L’obiettivo: salvare un bambino colpito da un grave trauma cranico e un’emorragia cerebrale. Grazie al nuovo protocollo sottoscritto tra Ares e Asl Roma 6, il piccolo è stato prelevato in un’area individuata in via provvisoria — in attesa del completamento dell’elisuperficie definitiva — e trasferito con la massima rapidità in un centro specialistico della Capitale.
Un’operazione complessa, dove ogni secondo è stato vitale.
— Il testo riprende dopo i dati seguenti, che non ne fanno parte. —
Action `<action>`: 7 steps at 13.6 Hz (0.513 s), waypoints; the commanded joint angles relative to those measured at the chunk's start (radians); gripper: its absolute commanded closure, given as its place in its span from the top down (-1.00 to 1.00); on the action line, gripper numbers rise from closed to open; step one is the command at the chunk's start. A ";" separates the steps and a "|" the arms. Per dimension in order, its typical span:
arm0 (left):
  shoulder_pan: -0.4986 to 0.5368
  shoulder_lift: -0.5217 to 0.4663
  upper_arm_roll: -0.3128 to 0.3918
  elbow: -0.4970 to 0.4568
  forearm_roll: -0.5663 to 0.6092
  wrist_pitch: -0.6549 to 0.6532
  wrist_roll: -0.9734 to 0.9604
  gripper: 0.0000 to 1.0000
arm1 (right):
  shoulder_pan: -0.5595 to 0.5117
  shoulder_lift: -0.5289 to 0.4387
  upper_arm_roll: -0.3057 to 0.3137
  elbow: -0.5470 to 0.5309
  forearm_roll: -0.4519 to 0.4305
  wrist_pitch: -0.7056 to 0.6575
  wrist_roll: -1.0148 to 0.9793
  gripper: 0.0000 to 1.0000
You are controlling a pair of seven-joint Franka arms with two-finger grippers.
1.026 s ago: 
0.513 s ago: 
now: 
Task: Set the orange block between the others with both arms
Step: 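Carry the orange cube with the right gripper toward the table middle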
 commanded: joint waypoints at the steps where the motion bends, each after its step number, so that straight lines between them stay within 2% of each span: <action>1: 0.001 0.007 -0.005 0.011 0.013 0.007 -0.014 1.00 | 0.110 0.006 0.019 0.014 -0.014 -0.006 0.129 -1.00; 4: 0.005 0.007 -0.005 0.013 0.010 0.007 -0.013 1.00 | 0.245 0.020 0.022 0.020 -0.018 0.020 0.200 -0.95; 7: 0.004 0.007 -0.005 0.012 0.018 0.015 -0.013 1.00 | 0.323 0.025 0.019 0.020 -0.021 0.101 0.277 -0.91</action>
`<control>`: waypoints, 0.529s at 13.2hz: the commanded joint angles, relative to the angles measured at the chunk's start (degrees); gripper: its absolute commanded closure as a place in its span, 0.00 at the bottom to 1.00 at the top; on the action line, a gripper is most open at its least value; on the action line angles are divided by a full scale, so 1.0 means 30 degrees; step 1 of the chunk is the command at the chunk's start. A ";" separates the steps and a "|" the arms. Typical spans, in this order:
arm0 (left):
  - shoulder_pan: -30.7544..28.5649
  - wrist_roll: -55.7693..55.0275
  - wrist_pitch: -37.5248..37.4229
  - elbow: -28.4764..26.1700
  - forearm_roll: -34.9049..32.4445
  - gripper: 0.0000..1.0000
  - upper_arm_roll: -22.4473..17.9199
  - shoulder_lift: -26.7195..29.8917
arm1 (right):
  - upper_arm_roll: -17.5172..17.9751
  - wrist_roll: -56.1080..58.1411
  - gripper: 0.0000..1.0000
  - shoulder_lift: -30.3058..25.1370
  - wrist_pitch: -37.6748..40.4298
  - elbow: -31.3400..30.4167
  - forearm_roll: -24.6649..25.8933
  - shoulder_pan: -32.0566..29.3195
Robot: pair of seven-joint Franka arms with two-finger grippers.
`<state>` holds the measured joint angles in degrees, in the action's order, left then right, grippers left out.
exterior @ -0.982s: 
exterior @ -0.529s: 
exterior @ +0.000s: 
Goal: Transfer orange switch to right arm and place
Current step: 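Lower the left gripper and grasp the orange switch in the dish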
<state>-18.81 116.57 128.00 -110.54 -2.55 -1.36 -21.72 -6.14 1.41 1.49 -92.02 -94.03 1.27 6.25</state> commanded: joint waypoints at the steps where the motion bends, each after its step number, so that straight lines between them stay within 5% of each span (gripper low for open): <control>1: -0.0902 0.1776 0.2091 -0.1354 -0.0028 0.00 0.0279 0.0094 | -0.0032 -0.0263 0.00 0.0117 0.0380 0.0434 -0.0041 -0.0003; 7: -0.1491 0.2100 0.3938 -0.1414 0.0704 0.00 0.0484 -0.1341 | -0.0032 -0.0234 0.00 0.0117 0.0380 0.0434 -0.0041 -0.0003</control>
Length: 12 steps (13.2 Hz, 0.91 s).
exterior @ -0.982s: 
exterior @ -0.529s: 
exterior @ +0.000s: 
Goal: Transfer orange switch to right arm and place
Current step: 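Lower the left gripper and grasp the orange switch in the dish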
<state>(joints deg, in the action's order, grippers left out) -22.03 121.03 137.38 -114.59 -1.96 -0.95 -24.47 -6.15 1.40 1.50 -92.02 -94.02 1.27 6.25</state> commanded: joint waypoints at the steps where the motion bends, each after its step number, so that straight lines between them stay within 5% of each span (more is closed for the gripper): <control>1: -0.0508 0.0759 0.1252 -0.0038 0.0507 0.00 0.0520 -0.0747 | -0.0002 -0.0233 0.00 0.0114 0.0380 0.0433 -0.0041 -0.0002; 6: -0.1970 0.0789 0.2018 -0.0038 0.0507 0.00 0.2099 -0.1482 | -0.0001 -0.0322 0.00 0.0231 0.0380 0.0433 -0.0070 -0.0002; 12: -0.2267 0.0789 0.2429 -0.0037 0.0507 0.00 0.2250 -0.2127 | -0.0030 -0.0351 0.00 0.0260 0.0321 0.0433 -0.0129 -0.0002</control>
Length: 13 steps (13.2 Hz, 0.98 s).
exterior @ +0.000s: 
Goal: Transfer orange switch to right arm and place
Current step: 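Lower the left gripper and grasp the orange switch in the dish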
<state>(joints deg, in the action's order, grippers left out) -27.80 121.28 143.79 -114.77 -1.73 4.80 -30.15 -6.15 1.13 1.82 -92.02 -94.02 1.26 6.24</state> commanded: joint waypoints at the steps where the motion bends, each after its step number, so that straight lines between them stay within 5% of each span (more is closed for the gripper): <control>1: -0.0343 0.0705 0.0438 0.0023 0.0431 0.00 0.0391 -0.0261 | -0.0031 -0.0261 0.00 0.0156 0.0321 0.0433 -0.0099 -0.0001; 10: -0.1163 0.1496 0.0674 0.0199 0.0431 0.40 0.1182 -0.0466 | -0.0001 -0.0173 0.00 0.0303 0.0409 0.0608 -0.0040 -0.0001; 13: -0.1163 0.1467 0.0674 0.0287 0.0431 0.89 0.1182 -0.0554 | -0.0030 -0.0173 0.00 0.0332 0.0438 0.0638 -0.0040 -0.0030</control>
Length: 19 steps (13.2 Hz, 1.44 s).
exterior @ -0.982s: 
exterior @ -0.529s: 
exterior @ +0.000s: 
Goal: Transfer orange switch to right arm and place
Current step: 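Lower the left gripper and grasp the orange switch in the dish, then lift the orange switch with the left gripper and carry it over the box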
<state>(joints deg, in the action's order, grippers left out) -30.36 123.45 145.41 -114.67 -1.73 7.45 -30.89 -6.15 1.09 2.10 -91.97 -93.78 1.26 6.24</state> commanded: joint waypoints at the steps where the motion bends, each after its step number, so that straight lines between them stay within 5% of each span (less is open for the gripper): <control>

Tutte le procedure sono state rispettate millimetricamente, dimostrando l’efficacia del coordinamento tra il personale ospedaliero e i tecnici dell’elisoccorso.
Questo traguardo rappresenta un potenziamento strutturale per tutto il territorio. Come sottolineato dalla Asl, poter collegare rapidamente i centri di cura locali con gli hub di alta specializzazione regionale è un pilastro fondamentale per la sicurezza sanitaria. Da oggi, i cittadini dei Castelli Romani sono un po’ più vicini alle eccellenze della medicina d’urgenza.